▶ [The problem]
It would help if you retyped the data exactly, leaving out the pictures.

▶ [Dataset excerpt]
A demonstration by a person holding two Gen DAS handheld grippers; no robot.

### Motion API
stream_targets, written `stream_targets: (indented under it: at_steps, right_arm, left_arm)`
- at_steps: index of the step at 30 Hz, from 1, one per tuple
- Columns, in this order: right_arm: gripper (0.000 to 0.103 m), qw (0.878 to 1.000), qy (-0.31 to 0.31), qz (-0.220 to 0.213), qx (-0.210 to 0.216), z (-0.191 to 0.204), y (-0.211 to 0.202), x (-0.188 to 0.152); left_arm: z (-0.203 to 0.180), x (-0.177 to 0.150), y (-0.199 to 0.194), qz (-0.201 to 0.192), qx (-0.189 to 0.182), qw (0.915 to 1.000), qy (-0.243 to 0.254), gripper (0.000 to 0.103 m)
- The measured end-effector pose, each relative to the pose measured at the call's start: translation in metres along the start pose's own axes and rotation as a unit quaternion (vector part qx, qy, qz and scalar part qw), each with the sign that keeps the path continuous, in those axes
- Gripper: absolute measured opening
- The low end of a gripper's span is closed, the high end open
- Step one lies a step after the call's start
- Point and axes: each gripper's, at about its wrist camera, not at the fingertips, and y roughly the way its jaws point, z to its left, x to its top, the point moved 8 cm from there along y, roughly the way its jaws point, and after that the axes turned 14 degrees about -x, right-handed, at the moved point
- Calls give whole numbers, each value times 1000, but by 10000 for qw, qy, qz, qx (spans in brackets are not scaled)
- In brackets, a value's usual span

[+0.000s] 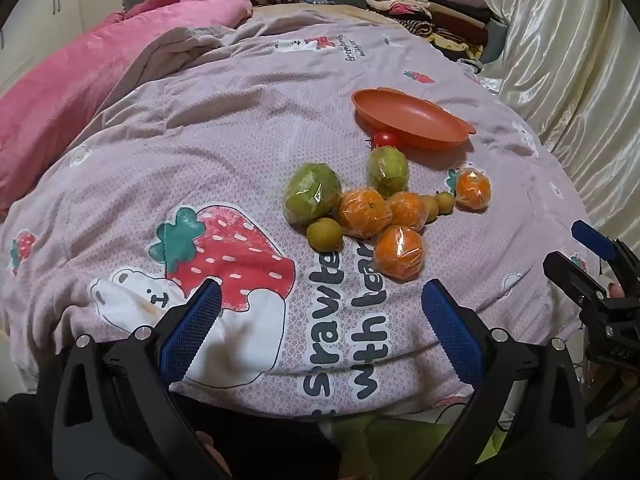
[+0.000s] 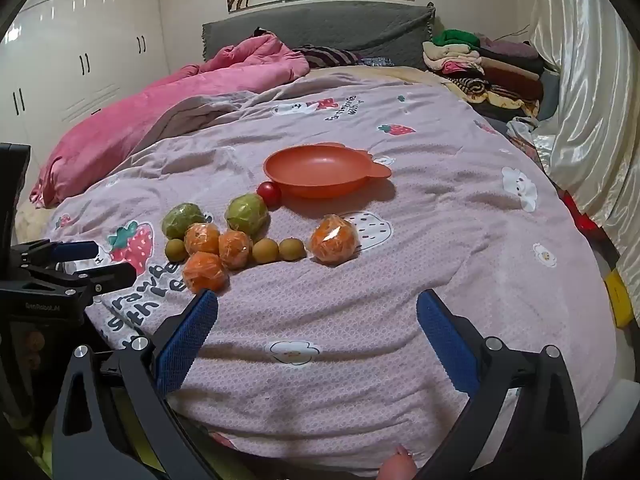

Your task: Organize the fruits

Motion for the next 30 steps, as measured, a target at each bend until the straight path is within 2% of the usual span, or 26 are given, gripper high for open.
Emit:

▶ [Response to this exercise]
A demonstration by a person holding two Gen DAS handheld grippers; no robot.

### Motion API
stream_targets, written `stream_targets: (indented under it: at_steps, right_arm, left_arm)`
- at_steps: index of the step at 30 Hz, from 1, one per tuple
- Columns, in this order: right_arm: gripper (0.000 to 0.103 m), qw (0.878 to 1.000), qy (-0.31 to 0.31), qz (-0.220 to 0.213), qx (-0.210 to 0.216), z (-0.191 to 0.204), y (-0.211 to 0.202), x (-0.188 to 0.152); left_arm: z (-0.203 to 0.180), x (-0.177 to 0.150), y (-0.199 to 0.194), qz (-0.201 to 0.192), qx (-0.189 to 0.182), qw (0.915 to 1.000), qy (-0.243 to 0.254), gripper (0.000 to 0.103 m)
- The measured end-effector pose, each relative to the pose measured at the call's start: translation in metres along the start pose's own axes and rotation as a unit quaternion (vector part qx, qy, qz and scalar part qw), each with the sign that keeps the path continuous, in those axes
- Gripper: absolute measured opening
- The low end of a gripper's span is closed, the high end open
- Step one lies a step after the call's start
- Point and axes: each gripper's, at about its wrist camera, not at the fingertips, and y roughly the way its jaws point, z to its left, x to its top, the point moved 8 cm from there along y, roughly the way its jaws point, and after that the axes turned 14 degrees about -x, right-handed, at the moved point
- Calls give whole numbers, each value times 1000, but by 10000 for qw, qy, qz, qx (spans in brackets are not scaled)
- In brackets, a value's usual span

[+0.000s] 
[+0.000s] 

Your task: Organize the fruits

Motion for the next 30 steps, as measured, a target at each bend until the straight path is within 2% of the usual span, or 26 are given, gripper high for open.
Emit:

That is the complete answer.